Nei giorni scorsi si è fatta strada la voce che il governatore della banca centrale nazionale, Yannis Stoumaras, sarebbe pronto ad assumere le redini di un gabinetto d’emergenza sotto la tutela della Bce. Un golpe bianco modello 2011? I tempi sono cambiati, oggi i paesi della zona euro sono in condizioni migliori e possono assorbire l’urto, inoltre ci sono ammortizzatori che allora non esistevano ancora. Quindi le pressioni per una “soluzione dall’alto” sono minori. Il contagio ci sarà, di questo non c’è dubbio, ma senza provocare una crisi sistemica, giurano le autorità monetarie europee. Sarà vero? Incrociamo le dita, perché finora sono fallite tutte le previsioni sui comportamenti dei soggetti economici in fase di forte stress finanziario.

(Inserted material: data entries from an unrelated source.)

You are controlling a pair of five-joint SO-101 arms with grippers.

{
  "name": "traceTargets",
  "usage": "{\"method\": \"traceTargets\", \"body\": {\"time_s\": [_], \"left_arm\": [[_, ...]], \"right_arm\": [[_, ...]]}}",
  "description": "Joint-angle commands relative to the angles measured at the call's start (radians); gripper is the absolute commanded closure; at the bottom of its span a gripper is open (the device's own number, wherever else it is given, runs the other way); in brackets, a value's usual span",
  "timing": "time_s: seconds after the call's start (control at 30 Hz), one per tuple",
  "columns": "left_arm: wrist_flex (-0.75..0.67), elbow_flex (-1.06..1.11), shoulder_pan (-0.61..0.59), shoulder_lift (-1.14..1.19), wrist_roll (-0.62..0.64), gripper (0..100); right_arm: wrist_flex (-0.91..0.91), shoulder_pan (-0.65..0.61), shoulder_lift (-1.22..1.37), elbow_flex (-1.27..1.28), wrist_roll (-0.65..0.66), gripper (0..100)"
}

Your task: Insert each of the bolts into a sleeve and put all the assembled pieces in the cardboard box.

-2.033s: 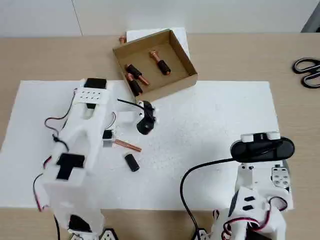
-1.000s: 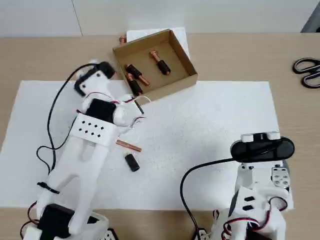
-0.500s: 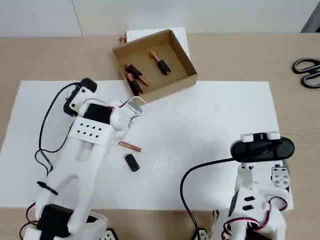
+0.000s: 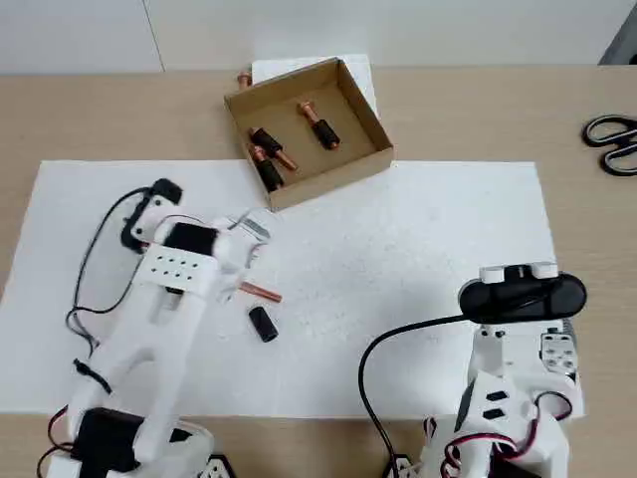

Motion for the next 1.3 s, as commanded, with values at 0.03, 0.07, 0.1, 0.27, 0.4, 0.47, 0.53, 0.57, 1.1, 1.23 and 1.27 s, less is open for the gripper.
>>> {"method": "traceTargets", "body": {"time_s": [0.03, 0.07, 0.1, 0.27, 0.4, 0.47, 0.53, 0.57, 1.1, 1.23, 1.27], "left_arm": [[0.04, -0.015, -0.049, -0.035, 0.008, 76], [0.051, -0.018, -0.048, -0.035, 0.006, 76], [0.052, -0.019, -0.04, -0.037, 0.005, 76], [0.164, -0.113, 0.037, -0.037, -0.02, 76], [0.278, -0.197, 0.075, -0.037, -0.017, 76], [0.296, -0.208, 0.078, -0.037, -0.017, 76], [0.301, -0.205, 0.075, -0.032, -0.017, 76], [0.299, -0.202, 0.074, -0.017, -0.015, 76], [0.457, -0.472, 0.028, 0.425, -0.015, 76], [0.456, -0.476, 0.026, 0.486, -0.015, 76], [0.454, -0.479, 0.025, 0.499, -0.015, 76]], "right_arm": [[-0.024, 0.002, -0.005, -0.006, 0.008, 99.3], [-0.024, 0.002, -0.005, -0.006, 0.008, 99.3], [-0.024, 0.002, -0.005, -0.006, 0.008, 99.3], [-0.024, 0.002, -0.005, -0.006, 0.008, 99.3], [-0.024, 0.002, -0.005, -0.006, 0.008, 99.3], [-0.024, 0.002, -0.005, -0.006, 0.008, 99.3], [-0.024, 0.002, -0.005, -0.006, 0.008, 99.3], [-0.024, 0.002, -0.005, -0.006, 0.008, 99.3], [-0.022, 0.005, -0.007, -0.006, 0.008, 99.3], [-0.022, 0.007, -0.007, -0.006, 0.008, 99.3], [-0.022, 0.007, -0.007, -0.006, 0.008, 99.3]]}}
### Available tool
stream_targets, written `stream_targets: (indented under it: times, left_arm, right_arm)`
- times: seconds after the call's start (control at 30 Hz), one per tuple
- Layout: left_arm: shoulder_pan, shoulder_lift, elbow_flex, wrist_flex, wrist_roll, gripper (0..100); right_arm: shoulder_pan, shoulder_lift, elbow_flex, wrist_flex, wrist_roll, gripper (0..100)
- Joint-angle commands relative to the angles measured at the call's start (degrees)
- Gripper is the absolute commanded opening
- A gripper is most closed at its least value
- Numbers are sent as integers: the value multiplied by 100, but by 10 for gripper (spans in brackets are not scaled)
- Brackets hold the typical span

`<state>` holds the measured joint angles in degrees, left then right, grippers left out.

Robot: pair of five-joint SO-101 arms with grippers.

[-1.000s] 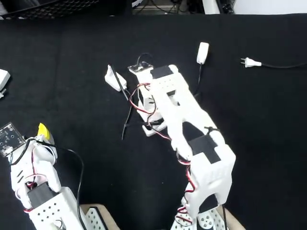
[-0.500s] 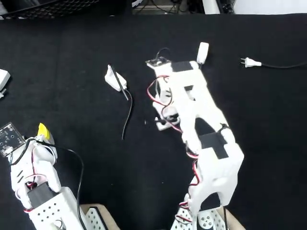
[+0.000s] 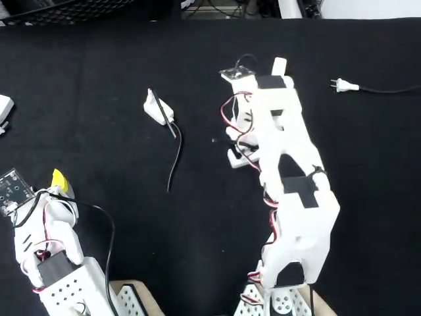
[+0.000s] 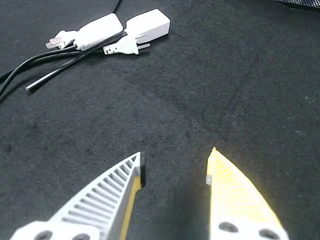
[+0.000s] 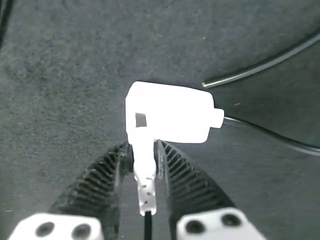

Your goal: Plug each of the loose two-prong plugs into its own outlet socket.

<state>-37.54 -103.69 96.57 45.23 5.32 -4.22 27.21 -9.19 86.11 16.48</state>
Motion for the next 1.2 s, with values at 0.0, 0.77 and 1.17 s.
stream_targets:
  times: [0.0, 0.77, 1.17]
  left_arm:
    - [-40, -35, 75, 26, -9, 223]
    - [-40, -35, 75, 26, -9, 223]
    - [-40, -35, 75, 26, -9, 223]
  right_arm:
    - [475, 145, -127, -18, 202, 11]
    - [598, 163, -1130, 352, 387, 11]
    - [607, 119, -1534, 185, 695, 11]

Si sente dire: se questi greci inaffidabili, imbroglioni, doppiogiochisti si togliessero dai piedi e venissero espulsi dal club, non sarebbe meglio per tutti? Per l’euro, per i singoli paesi, per l’Italia sempre nel mirino, per il futuro politico dell’Unione persino; un senso di sollievo farebbe lievitare le aspettative politiche ed economiche dell’Unione. È la vecchia teoria della mela marcia: per quanto piccola può infettare l’intero cesto; non c’è solidarietà né carità che tengano. È la stessa mentalità che spinse qualcuno, all’indomani del fallimento della Lehman Brothers, a esclamare: è stata una buona giornata per il capitalismo. Dopo sette anni il capitalismo occidentale non si è ancora ripreso. Complimenti!